Could not find MistralForCausalLM in transformers

Hi. I finetuned mistralai/Mistral-Small-24B-Base-2501 on a dataset and now I’m trying to run inference for it. I’m using AutoModelForCausalLM.from_pretrained to load it but getting this error: Could not find MistralForCausalLM neither in transformers. I’m running the latest version of transformers 4.56.0. What might be the reason?

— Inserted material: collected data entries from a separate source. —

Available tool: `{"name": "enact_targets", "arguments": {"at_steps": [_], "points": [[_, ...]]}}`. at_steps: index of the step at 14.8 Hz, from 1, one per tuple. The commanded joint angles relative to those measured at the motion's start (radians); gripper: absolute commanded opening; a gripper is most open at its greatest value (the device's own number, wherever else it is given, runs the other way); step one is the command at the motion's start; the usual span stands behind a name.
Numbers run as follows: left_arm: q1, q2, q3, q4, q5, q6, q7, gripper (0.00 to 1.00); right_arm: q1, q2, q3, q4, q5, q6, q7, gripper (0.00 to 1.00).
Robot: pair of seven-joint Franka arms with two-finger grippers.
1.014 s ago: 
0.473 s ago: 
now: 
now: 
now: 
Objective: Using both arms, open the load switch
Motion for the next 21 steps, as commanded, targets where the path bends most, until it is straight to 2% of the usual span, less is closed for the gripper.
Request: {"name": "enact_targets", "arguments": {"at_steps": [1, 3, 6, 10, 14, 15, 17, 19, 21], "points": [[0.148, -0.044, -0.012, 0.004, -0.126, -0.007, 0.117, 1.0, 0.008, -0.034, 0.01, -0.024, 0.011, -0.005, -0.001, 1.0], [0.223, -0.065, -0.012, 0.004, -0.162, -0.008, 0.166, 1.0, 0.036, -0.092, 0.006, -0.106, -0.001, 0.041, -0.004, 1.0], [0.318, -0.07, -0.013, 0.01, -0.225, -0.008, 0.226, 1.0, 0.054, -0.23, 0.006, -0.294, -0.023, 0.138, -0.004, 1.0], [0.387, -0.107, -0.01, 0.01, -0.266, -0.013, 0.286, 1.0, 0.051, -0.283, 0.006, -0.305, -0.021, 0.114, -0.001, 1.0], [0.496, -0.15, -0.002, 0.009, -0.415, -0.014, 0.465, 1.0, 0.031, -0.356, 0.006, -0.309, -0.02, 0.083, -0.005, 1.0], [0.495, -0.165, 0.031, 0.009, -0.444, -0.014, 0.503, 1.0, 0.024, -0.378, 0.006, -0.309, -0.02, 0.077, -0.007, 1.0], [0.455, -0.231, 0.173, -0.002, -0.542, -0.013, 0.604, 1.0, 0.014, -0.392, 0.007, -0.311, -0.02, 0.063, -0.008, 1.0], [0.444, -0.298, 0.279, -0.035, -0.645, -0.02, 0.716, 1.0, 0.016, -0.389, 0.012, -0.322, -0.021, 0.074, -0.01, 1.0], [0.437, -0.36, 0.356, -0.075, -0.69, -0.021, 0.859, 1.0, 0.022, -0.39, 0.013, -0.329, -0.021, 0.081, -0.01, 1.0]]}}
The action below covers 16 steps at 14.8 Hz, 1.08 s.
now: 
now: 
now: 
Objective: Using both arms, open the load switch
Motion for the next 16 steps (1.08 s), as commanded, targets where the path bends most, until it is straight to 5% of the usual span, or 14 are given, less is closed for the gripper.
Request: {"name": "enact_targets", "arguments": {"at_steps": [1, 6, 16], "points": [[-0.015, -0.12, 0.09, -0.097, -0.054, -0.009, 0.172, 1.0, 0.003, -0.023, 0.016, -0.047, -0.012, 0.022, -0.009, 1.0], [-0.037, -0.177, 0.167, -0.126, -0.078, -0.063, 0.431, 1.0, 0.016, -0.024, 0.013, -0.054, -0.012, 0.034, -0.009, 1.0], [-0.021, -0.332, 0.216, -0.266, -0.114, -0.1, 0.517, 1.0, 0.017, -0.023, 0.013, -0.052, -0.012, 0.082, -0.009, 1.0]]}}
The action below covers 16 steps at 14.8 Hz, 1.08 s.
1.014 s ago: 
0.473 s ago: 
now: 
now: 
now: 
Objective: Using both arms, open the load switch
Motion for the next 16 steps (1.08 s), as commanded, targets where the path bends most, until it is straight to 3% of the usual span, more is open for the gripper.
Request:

Installing transformers from source according to this post support for MistralForCausalLM · Issue #26458 · huggingface/transformers · GitHub didn’t fix it.

1 Like

Hmm, maybe it’s missing dependencies or something…?
I don’t think the class itself is actually missing…

pip install -U mistral_common sentencepiece
import transformers, sys
print("transformers", transformers.__version__)
try:
    from transformers.models.mistral.modeling_mistral import MistralForCausalLM
    print("MistralForCausalLM OK")
except Exception as e:
    print("MistralForCausalLM FAIL:", e, file=sys.stderr)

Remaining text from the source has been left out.